Work to be completed: Transcribe the stretch of entries below from the line with "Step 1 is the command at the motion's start" through the line with "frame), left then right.", exactly and with both ends included; leave out all other lines.

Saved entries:

++++++

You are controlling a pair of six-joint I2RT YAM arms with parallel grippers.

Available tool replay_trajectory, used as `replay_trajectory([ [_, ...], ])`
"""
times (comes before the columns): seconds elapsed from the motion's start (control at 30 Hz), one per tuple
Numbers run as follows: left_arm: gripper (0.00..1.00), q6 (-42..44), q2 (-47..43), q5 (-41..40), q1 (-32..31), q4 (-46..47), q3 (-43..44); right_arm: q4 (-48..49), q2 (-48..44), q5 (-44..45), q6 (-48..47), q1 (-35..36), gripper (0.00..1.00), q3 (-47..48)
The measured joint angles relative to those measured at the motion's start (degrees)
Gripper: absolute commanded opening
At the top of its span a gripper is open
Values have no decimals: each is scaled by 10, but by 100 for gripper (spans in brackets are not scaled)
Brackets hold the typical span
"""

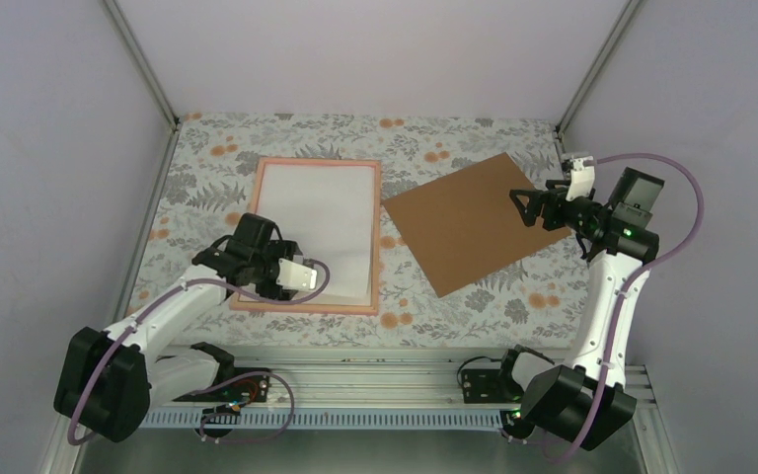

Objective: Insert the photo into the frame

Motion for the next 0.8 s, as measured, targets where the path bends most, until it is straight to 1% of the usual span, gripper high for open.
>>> replay_trajectory([
  [0.1, 100, 7, 10, 7, 0, -38, 20, 0, 0, 0, 0, 0, 100, 0],
  [0.3, 100, -5, 16, 21, 0, -89, 50, 0, 0, 0, -3, 0, 100, -7],
  [0.4, 100, -40, 18, 30, -2, -94, 78, -1, 8, 0, -8, 0, 100, -9],
  [0.47, 100, -72, 29, 30, -11, -87, 109, -1, 17, 1, -12, 0, 100, -9],
  [0.63, 100, -155, 83, 17, -52, -32, 183, -5, 54, 17, -30, 0, 100, -9],
  [0.7, 100, -174, 104, 3, -76, -5, 195, -4, 72, 31, -35, 0, 100, -9],
  [0.8, 100, -186, 140, -30, -131, 37, 201, -5, 111, 55, -38, 0, 100, -5],
])
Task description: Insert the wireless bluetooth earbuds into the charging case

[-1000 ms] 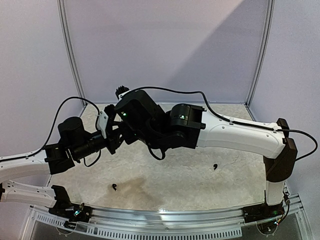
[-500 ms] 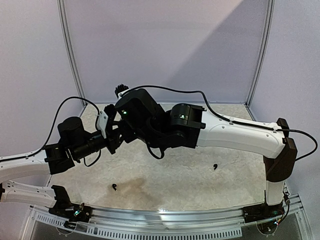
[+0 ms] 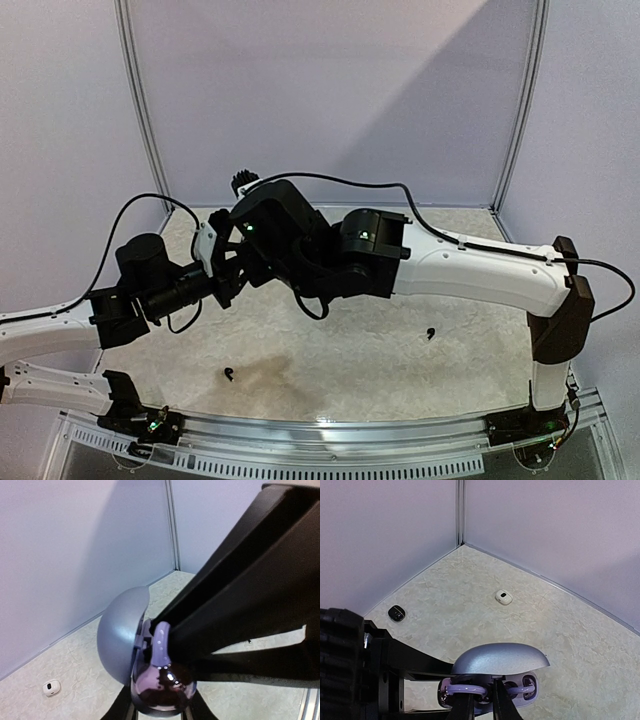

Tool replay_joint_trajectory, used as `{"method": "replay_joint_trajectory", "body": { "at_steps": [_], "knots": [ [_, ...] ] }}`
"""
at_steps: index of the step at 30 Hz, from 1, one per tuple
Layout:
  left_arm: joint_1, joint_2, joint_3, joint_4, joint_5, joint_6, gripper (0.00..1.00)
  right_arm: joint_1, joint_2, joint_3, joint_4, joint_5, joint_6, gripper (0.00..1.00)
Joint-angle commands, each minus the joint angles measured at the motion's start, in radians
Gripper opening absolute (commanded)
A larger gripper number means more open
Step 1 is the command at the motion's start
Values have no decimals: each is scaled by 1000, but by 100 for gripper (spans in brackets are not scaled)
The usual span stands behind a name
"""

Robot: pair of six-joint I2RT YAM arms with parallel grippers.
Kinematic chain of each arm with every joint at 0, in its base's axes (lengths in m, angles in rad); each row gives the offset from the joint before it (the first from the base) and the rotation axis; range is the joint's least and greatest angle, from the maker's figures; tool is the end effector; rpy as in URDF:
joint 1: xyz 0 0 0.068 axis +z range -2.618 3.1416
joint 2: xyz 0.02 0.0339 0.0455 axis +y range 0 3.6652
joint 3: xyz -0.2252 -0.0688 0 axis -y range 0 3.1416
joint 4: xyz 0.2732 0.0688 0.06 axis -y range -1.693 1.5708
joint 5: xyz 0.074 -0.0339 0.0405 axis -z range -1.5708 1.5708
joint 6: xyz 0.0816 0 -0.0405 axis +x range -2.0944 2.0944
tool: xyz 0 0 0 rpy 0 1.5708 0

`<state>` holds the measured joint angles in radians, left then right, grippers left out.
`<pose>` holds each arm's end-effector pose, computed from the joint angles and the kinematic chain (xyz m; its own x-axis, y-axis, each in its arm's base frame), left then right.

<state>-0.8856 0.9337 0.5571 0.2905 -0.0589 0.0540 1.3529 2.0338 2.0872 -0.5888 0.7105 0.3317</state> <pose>0.2043 -0.2424 0.2365 -0.0146 0.1030 -0.9946 0.7377 0.6726 0.0588 0.1616 0.4835 0.3202 -0.3058 -0.2393 -0.9215 -0.5492 0.8350 -0.0345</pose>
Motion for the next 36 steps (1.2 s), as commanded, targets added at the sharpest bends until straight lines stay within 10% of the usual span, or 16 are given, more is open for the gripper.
{"method": "replay_joint_trajectory", "body": {
  "at_steps": [1, 36],
  "knots": [
    [-16, -11, 9, 29, 5, 11, 0, -7, -46, -17, -12, 40, 20, 2],
    [-16, -6, 6, 45, 23, 15, 0, -14, -17, -58, 6, -19, 9, 4]
  ]
}}
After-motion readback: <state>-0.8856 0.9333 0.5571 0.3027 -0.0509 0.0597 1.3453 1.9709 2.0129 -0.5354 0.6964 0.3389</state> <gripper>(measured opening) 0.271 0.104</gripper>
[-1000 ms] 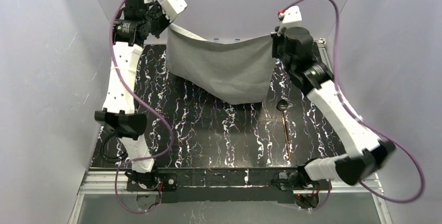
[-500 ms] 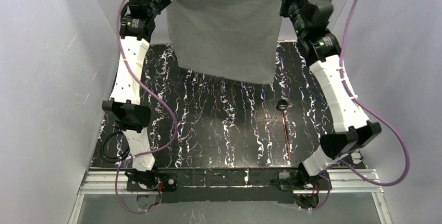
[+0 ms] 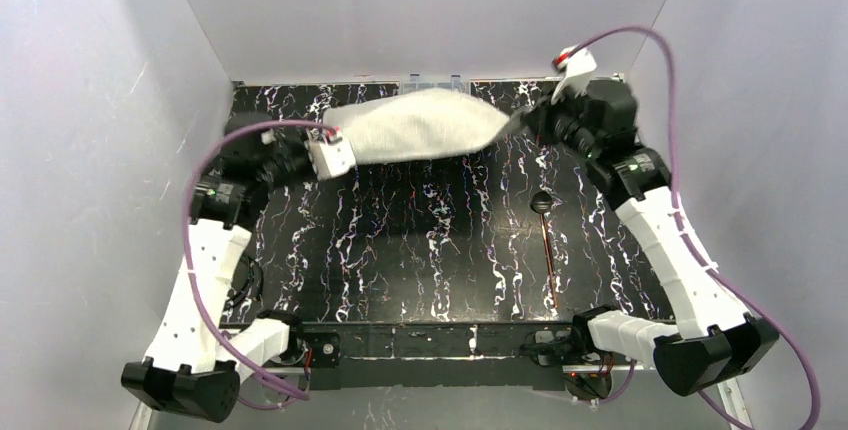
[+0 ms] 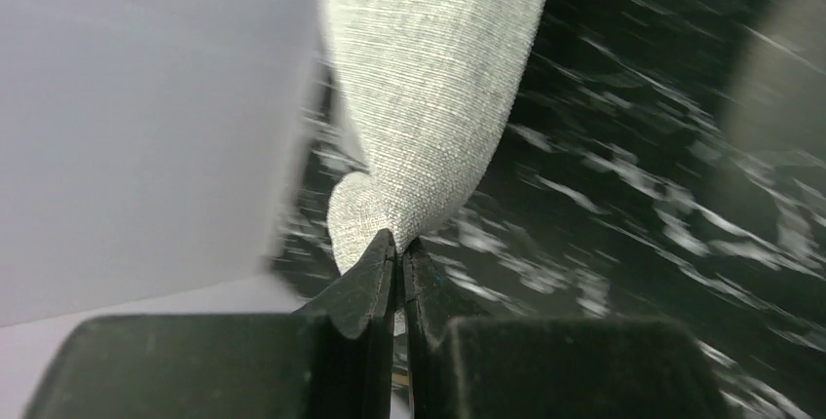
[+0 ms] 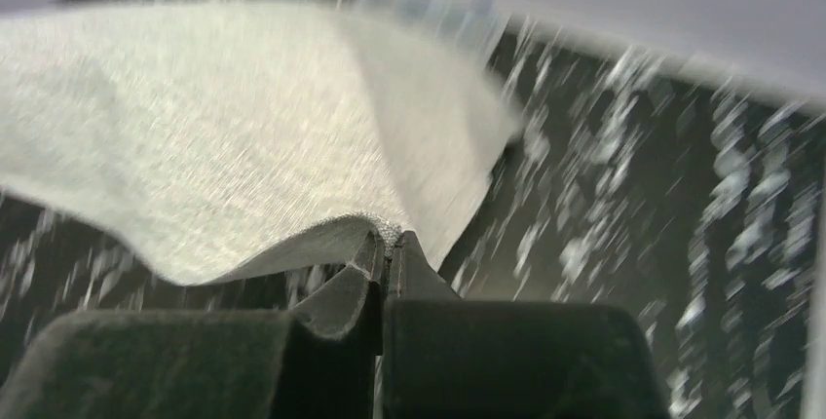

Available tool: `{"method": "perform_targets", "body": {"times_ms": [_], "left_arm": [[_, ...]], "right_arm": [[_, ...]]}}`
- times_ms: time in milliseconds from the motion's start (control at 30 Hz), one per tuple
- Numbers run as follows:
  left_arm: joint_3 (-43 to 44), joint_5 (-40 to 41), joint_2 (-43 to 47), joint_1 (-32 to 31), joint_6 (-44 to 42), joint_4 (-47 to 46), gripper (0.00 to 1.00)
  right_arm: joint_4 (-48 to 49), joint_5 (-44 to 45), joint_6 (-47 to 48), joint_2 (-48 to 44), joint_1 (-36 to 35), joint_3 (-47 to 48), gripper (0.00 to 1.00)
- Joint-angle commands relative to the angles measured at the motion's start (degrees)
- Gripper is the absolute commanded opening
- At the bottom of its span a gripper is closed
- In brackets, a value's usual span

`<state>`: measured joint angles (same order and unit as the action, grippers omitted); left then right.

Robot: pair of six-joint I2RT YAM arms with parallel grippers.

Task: Fold the napkin into a case and place the utensils inside
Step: Flatten out the crumpled napkin at the center of the board, then flatten the napkin at the center of the board.

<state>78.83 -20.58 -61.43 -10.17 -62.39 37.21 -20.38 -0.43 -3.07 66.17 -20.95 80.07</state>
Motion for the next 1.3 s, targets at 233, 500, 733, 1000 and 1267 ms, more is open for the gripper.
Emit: {"method": "perform_targets", "body": {"times_ms": [233, 500, 733, 1000, 1267], "left_arm": [[-29.26, -4.95, 2.15, -0.28, -3.67, 18.53, 0.0], [-30.84, -8.6, 1.82, -0.28, -10.83, 30.54, 0.08], [-28.56, -11.19, 2.45, -0.28, -13.27, 37.6, 0.86], [-12.85, -13.58, -6.3, -0.26, -8.59, 36.79, 0.88], [-2.85, -9.07, -23.69, -0.84, 13.76, 11.62, 0.78]], "right_arm": [[-23.49, -26.67, -4.5, -3.79, -0.28, -19.9, 0.01], [-27.42, -24.87, -9.1, -5.67, -4.66, -28.37, 0.09], [-27.63, -27.23, -9.66, -6.54, -6.52, -26.65, 0.64], [-26.09, -19.01, -8.19, -1.86, -6.46, -14.89, 0.8], [-11.94, 1.56, -11.26, 15.23, -4.12, -13.18, 0.73]]}}
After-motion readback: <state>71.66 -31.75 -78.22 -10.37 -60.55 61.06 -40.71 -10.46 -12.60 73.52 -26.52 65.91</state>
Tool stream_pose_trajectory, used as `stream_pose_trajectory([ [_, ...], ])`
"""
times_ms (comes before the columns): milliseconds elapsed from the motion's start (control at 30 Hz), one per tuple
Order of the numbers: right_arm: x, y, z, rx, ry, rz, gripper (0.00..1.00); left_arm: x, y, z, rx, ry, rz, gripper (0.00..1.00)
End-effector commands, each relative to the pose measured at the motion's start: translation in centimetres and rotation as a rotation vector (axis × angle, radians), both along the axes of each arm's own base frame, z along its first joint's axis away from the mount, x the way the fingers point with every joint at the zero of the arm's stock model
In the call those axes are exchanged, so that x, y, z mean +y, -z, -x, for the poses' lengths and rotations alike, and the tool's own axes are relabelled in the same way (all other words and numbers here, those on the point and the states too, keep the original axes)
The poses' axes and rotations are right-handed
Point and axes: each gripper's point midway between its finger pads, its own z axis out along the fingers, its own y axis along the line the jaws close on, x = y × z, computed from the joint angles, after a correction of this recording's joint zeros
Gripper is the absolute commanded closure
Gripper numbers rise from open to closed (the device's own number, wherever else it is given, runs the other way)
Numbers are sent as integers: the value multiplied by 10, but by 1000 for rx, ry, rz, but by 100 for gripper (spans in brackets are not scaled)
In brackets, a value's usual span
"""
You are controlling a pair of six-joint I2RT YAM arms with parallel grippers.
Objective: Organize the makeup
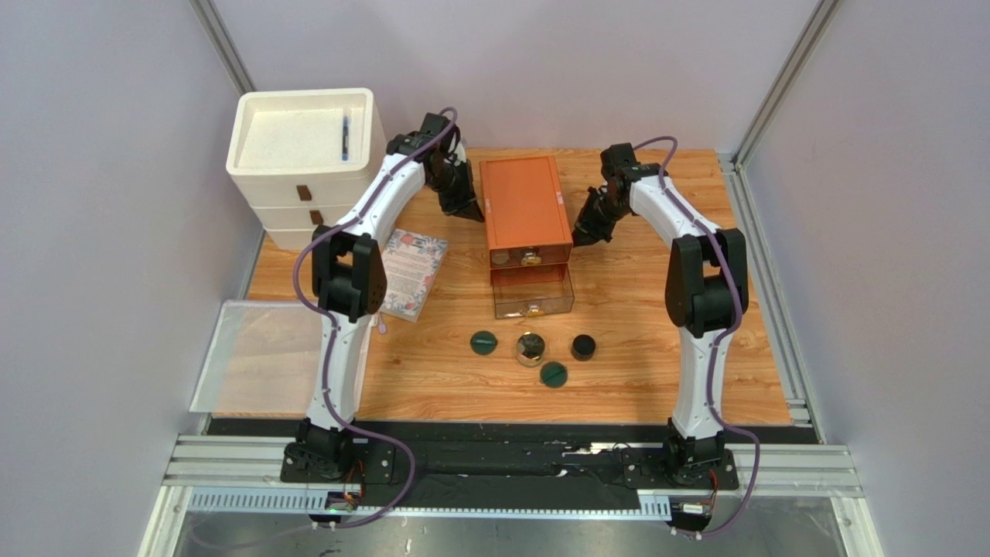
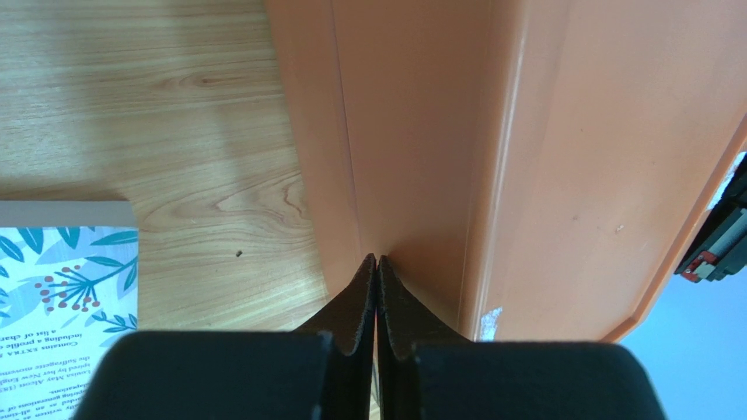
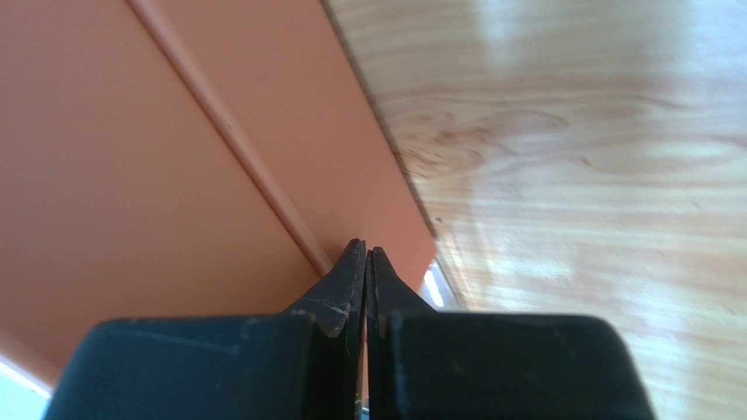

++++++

Exercise answer:
Step 1 is the command at the motion's start
Values have no decimals: each is scaled by 1000, but by 100 for gripper (spans in brackets are not scaled)
The usual span stands behind a name
"""

Robot: pair of six-joint I2RT YAM arms with parallel grippers.
Kinematic chain of each arm with every joint at 0, in its base's axes (lengths in m, angles in rad); each row gives the offset from the joint before it (the first from the base) and the rotation axis; range is the joint's least and greatest angle, from the maker's figures; tool is the end effector; rpy as in URDF:
joint 1: xyz 0 0 0.068 axis +z range -2.618 3.1416
joint 2: xyz 0.02 0.0339 0.0455 axis +y range 0 3.6652
joint 3: xyz -0.2252 -0.0688 0 axis -y range 0 3.1416
joint 4: xyz 0.2732 0.0688 0.06 axis -y range -1.693 1.5708
joint 5: xyz 0.074 -0.0339 0.0405 axis -z range -1.5708 1.5708
joint 6: xyz 0.0816 0 -0.0405 axis +x range -2.0944 2.0944
tool: xyz 0 0 0 rpy 0 1.5708 0

`<state>` holds the measured joint angles in radians, left then right, grippers left out.
`<pose>` holds each arm's end-effector pose, computed from the joint angles and the kinematic chain (xyz m; its own x-axis, y-axis, each in its arm's base frame), left then right.

The exercise output is complete.